Records for this task:
Start of Block
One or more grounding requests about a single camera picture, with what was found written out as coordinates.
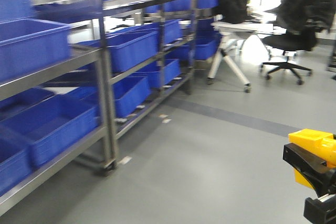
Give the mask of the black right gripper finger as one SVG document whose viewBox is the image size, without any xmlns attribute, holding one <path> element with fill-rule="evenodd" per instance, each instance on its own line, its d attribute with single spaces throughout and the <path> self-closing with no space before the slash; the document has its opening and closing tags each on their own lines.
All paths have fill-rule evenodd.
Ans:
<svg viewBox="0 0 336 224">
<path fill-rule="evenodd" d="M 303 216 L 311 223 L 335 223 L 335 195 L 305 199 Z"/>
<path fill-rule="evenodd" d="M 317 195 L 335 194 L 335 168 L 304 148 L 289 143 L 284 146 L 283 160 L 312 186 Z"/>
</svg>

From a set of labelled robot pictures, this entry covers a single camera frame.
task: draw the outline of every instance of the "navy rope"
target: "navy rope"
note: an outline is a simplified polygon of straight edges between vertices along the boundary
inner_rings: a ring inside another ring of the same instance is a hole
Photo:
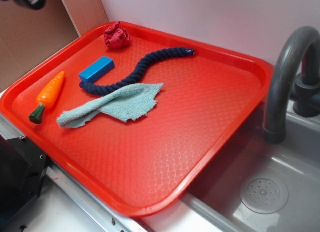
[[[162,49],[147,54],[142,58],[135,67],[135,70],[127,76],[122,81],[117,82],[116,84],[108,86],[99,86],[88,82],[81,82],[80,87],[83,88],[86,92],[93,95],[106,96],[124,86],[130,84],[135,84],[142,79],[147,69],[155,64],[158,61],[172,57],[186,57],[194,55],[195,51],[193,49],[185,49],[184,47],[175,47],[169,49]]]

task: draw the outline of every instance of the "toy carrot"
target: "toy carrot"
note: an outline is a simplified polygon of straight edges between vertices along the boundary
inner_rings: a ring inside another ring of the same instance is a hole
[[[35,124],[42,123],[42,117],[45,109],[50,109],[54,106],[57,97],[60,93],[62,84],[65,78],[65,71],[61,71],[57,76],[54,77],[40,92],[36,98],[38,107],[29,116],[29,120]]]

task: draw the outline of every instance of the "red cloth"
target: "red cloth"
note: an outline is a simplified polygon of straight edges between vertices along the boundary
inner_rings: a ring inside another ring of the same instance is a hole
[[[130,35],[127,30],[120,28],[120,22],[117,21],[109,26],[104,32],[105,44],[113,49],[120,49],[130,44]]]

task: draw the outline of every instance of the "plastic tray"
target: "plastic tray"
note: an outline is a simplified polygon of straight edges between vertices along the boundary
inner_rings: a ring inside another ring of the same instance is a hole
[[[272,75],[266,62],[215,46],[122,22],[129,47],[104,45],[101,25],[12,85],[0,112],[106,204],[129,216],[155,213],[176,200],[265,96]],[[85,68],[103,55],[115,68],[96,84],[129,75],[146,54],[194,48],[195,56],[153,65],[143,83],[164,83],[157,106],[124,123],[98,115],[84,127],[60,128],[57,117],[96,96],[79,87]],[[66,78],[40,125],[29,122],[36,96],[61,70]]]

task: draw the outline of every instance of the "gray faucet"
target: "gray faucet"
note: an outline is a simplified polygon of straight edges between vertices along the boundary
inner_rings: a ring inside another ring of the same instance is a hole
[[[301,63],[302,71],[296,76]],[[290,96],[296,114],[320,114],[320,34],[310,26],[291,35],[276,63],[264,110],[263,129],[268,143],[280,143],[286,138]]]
End of Block
Start of Block
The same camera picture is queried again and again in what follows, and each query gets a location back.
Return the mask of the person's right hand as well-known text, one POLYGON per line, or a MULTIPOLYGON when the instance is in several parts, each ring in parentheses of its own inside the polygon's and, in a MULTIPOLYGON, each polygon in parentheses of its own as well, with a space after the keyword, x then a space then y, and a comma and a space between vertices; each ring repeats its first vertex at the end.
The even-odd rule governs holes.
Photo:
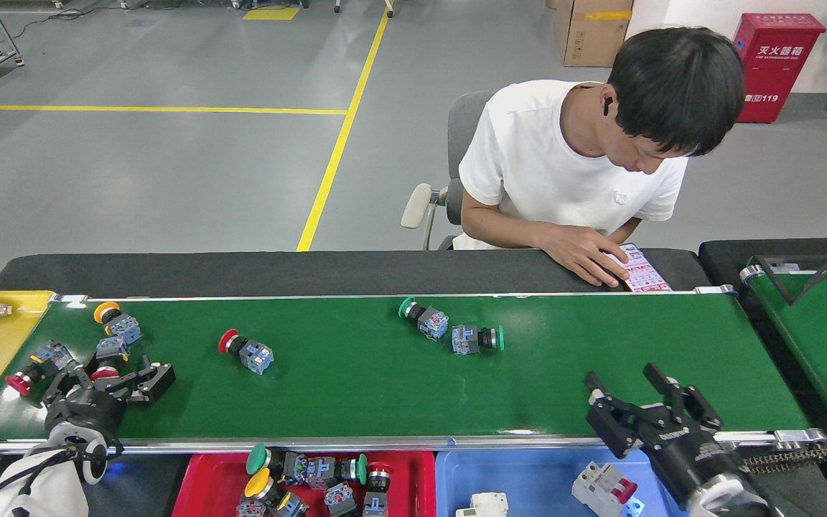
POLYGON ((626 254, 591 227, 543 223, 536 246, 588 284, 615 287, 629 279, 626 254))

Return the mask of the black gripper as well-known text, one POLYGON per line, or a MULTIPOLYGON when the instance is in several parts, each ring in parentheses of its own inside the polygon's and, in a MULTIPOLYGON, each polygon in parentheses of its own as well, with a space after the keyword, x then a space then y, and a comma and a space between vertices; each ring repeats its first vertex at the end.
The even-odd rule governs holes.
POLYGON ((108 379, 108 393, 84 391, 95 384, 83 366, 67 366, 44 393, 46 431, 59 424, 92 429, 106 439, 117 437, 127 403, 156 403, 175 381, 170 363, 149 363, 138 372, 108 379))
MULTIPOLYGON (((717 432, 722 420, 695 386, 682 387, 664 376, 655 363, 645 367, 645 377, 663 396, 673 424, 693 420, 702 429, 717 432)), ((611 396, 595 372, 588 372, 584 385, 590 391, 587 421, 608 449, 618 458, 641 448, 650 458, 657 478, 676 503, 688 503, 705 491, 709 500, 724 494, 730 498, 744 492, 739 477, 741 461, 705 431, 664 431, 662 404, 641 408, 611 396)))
End of Block
From the material above, return every line that contains "gripper".

Solution:
Give the mask of the black right gripper finger as one SVG document whose viewBox is the image size, without any xmlns attribute, holding one <path> element with fill-rule="evenodd" per instance, each instance on its own line, its d attribute with single spaces throughout and the <path> self-closing with no space before the slash; the document has its opening and closing tags each on their own lines.
Return the mask of the black gripper as well-known text, one POLYGON per line, or a MULTIPOLYGON when the instance is in several parts, each ring in parentheses of its own inside the polygon's and, in a MULTIPOLYGON, each polygon in parentheses of its own as well, with a space after the keyword, x then a space then y, and a comma and a space between vertices; each ring repeats its first vertex at the end.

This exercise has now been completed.